[Records from a data collection]
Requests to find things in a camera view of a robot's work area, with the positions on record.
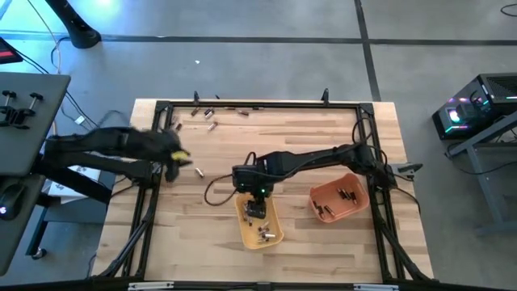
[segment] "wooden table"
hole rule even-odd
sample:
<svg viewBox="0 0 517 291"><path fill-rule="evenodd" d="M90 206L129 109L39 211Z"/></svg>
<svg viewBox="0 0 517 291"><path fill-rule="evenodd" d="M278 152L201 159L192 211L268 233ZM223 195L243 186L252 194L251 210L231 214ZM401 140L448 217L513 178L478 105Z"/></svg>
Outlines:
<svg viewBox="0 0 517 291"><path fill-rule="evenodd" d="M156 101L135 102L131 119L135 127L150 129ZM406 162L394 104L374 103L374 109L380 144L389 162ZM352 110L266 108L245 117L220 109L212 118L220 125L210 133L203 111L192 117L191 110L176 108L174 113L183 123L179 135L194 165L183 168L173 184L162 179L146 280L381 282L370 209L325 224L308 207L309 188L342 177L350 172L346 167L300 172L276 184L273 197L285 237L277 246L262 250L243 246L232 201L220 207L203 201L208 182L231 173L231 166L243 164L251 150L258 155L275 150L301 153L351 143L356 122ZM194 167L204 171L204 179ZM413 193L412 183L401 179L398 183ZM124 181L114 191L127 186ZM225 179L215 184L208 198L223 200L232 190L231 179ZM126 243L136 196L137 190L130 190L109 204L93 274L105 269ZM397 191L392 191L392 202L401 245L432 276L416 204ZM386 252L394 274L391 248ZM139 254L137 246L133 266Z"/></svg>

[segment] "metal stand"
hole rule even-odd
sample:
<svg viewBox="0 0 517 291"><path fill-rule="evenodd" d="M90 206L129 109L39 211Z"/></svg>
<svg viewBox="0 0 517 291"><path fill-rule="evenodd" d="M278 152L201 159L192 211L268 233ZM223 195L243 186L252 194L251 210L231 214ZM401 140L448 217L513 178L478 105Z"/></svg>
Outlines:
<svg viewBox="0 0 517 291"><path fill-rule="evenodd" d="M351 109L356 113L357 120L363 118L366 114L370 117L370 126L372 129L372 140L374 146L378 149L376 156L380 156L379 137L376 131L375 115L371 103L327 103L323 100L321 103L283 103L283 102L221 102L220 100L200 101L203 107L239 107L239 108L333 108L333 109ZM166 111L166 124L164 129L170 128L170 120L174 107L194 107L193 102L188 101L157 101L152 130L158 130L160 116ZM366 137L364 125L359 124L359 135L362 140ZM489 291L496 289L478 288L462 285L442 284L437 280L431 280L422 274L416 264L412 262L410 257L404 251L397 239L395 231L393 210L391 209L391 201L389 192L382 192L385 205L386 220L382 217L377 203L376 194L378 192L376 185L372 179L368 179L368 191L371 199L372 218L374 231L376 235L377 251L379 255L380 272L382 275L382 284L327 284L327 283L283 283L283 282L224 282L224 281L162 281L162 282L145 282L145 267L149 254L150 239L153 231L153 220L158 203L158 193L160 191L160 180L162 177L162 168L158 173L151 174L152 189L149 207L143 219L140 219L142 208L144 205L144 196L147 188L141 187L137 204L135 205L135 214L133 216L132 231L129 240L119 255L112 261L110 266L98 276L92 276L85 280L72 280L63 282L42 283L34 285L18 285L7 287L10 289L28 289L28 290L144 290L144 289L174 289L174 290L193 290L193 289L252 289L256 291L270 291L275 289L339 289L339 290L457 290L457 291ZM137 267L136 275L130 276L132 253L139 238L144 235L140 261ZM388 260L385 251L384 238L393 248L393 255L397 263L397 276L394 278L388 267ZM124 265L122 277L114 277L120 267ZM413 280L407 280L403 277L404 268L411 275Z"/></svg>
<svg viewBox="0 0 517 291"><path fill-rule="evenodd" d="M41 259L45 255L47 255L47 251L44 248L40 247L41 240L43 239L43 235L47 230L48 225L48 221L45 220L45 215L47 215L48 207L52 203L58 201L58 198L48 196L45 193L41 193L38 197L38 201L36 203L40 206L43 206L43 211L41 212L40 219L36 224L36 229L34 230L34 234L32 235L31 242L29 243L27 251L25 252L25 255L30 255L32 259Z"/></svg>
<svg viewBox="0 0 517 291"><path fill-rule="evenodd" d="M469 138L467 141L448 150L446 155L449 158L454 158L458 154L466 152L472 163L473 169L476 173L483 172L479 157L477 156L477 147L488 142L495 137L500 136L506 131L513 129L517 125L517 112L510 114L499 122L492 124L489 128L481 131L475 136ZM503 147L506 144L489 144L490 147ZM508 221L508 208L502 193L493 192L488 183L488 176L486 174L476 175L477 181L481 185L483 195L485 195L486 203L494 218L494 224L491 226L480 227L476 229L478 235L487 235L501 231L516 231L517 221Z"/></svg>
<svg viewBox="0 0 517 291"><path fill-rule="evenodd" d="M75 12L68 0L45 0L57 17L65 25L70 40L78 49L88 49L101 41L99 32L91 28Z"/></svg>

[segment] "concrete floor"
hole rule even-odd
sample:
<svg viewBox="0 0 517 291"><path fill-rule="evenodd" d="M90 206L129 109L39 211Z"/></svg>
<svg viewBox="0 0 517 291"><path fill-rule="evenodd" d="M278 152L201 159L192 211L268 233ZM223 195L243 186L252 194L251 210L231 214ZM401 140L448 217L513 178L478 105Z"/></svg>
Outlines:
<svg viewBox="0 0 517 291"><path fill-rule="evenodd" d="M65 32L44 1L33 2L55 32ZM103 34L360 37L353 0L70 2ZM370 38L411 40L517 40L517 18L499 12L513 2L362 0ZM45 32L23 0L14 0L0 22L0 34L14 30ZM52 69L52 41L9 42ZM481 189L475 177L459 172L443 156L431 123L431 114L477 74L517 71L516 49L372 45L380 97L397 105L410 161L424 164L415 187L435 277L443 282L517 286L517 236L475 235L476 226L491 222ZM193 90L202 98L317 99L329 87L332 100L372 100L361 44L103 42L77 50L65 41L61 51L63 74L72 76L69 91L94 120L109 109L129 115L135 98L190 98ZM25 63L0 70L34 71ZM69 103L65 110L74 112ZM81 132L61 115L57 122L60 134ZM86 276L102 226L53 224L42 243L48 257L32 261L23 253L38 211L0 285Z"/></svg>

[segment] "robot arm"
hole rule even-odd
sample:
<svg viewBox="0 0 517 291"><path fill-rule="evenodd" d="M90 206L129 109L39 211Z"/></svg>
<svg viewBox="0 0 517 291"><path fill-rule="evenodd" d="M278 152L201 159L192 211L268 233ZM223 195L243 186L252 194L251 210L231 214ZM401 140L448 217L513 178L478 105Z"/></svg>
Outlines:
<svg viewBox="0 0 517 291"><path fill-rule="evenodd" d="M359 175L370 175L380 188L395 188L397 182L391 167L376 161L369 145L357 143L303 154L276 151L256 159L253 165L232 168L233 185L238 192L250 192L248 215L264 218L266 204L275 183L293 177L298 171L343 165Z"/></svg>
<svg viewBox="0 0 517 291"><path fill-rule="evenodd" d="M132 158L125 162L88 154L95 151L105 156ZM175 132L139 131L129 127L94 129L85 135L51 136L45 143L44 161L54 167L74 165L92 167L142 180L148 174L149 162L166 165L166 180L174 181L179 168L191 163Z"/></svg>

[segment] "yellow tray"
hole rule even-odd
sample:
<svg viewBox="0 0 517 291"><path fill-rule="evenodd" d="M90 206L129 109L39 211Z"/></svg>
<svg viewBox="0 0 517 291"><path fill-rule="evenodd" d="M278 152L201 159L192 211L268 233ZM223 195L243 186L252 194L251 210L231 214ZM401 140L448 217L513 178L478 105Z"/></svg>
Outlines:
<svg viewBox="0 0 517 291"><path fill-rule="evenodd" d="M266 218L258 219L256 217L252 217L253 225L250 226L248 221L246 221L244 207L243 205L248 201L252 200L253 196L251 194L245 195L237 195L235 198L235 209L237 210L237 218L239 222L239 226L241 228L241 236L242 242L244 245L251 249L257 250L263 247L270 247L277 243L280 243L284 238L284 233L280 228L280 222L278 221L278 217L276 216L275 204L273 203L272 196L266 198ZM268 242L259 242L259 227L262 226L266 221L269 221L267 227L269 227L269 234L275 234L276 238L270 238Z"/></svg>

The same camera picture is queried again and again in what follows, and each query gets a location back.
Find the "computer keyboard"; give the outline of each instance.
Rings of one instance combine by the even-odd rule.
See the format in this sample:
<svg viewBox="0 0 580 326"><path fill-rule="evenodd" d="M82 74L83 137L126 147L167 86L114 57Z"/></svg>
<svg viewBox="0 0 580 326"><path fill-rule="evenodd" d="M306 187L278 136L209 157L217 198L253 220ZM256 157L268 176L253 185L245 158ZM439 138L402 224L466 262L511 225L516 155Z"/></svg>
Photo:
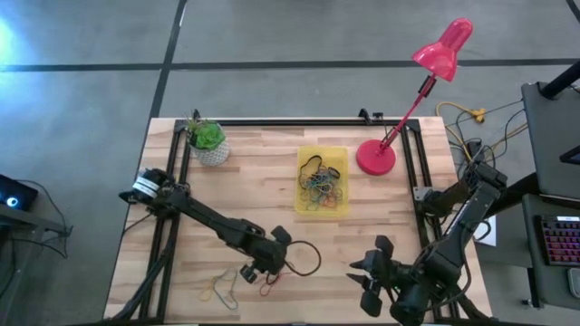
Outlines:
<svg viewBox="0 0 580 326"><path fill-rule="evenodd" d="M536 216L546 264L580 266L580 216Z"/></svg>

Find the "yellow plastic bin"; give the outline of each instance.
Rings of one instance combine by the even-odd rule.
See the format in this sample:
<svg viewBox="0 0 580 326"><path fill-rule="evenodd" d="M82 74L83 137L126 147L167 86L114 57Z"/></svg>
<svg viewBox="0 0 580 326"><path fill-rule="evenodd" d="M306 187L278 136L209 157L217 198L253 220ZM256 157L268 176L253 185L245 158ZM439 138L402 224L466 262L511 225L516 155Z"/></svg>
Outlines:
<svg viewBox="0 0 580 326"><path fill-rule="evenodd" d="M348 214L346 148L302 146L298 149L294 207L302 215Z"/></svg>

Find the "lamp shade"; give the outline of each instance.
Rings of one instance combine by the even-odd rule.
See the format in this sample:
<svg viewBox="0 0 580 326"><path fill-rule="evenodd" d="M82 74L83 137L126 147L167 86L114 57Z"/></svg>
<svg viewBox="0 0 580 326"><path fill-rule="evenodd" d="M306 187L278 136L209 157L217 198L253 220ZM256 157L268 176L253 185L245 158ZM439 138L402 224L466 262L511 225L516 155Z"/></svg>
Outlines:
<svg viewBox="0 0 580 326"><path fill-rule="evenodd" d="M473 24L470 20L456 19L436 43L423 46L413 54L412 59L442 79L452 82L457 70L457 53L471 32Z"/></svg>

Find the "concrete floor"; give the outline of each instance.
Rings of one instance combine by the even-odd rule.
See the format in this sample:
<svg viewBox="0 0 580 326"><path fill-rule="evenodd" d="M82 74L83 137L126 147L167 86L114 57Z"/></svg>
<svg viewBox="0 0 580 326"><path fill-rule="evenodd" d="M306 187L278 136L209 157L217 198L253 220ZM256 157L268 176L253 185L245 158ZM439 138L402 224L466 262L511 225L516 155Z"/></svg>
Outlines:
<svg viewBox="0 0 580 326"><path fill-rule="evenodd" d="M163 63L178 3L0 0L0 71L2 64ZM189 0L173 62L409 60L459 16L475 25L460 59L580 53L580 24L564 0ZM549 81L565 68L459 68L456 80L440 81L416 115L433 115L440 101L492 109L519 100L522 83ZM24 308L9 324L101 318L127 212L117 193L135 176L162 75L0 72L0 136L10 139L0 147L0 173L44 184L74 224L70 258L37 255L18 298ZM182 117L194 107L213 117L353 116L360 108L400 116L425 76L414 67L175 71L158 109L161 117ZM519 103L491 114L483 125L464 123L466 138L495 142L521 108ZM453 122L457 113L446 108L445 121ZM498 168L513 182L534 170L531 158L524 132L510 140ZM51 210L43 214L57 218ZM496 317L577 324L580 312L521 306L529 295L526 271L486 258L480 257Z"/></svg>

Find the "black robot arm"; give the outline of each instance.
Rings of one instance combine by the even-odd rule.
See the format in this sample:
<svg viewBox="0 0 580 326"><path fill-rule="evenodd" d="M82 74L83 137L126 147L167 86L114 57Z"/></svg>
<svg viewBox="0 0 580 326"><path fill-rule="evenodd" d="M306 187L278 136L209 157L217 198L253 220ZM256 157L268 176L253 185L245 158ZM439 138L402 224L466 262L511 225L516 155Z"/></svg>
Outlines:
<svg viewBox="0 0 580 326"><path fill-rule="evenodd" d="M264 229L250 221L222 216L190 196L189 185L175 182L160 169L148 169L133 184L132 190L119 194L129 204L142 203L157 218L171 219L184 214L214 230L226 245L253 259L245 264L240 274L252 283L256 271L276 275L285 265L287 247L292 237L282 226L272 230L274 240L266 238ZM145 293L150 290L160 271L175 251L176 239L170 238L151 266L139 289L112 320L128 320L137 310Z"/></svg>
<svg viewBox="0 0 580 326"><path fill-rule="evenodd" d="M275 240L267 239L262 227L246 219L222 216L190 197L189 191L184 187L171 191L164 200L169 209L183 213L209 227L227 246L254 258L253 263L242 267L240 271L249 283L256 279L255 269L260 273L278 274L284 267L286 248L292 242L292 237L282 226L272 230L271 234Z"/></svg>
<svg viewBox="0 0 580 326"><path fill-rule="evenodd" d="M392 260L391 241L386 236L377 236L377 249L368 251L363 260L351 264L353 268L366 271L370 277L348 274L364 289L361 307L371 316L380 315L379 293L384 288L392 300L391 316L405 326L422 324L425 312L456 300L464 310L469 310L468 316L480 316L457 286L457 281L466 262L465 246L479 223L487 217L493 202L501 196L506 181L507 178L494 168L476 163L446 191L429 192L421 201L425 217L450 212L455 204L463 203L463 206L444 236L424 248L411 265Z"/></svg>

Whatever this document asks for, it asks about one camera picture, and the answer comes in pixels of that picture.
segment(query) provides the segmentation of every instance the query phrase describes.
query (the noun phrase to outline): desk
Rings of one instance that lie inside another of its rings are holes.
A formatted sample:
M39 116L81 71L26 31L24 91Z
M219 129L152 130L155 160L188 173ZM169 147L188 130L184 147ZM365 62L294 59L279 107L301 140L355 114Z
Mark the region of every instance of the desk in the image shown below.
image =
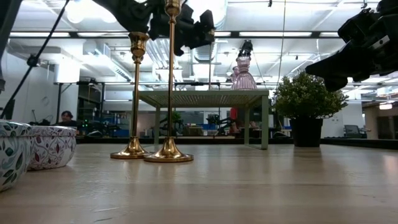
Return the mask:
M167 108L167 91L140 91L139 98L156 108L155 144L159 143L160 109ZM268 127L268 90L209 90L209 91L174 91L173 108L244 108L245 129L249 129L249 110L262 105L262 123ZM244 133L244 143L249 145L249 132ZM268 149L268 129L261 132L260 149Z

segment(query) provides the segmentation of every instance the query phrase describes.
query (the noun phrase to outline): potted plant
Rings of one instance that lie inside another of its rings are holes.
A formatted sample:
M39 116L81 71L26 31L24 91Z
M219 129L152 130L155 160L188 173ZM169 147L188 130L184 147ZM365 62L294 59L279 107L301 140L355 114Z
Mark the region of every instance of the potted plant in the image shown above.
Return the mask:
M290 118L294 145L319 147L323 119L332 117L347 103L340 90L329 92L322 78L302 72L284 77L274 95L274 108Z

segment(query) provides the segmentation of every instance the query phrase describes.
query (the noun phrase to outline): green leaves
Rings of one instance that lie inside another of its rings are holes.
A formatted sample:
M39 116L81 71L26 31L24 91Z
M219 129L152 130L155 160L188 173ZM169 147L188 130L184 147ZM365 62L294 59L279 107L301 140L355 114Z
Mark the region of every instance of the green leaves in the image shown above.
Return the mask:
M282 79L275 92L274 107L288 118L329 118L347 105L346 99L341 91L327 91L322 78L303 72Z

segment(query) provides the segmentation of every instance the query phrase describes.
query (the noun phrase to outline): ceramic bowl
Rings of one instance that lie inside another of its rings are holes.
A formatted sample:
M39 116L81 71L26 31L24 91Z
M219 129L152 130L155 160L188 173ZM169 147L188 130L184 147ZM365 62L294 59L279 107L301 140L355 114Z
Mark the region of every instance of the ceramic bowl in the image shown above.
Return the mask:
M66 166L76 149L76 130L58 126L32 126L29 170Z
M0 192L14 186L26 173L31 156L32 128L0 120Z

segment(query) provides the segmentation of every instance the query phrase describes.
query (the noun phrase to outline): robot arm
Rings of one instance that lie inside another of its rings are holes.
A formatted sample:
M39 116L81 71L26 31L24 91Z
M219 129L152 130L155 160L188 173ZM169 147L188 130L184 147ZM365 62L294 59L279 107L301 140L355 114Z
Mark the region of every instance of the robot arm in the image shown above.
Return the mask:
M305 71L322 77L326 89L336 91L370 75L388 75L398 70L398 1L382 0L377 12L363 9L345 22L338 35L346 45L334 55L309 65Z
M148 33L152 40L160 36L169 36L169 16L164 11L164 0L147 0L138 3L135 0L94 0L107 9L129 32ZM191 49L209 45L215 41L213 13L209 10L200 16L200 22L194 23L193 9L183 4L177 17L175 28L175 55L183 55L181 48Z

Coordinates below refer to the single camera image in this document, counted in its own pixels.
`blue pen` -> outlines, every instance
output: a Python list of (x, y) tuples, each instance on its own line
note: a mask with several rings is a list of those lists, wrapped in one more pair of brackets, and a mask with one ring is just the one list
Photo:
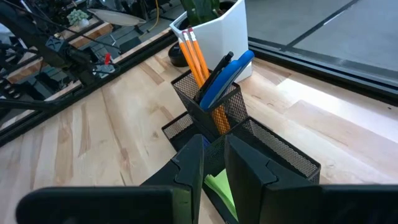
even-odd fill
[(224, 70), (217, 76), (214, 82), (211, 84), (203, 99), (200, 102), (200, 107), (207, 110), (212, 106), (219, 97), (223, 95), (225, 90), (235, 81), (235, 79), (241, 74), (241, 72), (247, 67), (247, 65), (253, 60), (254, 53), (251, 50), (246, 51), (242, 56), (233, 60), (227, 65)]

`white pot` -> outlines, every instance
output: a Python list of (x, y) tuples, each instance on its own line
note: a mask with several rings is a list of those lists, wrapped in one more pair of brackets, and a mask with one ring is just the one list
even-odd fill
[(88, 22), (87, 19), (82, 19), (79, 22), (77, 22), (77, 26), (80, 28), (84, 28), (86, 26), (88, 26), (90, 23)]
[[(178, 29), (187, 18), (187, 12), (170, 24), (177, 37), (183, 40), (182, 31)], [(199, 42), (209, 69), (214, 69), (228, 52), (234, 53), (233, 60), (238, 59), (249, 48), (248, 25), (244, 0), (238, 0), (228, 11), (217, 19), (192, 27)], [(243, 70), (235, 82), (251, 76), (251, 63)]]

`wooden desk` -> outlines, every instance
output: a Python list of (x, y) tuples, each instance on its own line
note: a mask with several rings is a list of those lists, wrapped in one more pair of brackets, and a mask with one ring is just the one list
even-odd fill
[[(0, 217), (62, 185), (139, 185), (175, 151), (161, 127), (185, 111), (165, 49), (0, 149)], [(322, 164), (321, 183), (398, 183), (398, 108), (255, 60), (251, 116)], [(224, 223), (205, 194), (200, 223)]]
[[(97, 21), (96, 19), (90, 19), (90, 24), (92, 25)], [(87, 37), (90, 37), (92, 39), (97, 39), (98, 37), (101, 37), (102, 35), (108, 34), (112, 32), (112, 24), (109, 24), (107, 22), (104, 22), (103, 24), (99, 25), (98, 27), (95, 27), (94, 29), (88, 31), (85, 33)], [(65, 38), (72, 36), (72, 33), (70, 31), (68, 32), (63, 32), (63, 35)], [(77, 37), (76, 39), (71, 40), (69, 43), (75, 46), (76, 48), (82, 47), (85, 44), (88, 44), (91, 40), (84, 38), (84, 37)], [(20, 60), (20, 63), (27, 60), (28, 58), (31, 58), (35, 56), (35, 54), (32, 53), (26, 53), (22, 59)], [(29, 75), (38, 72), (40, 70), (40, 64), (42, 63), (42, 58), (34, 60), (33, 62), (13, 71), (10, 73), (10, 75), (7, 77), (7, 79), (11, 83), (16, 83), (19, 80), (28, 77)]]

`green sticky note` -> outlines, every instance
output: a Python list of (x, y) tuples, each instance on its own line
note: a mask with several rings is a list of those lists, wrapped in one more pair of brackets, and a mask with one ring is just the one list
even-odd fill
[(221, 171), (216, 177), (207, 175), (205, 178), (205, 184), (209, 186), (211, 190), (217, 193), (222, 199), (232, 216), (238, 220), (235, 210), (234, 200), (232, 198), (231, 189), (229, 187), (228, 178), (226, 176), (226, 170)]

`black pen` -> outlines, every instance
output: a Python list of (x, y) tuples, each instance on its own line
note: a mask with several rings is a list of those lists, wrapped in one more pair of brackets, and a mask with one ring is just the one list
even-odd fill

GOAL OF THE EXERCISE:
Please report every line in the entries above that holds the string "desk".

YOUR RESPONSE:
query (the noun phrase to outline): desk
Mark the region of every instance of the desk in the image shown below.
`wooden desk` -> outlines, every instance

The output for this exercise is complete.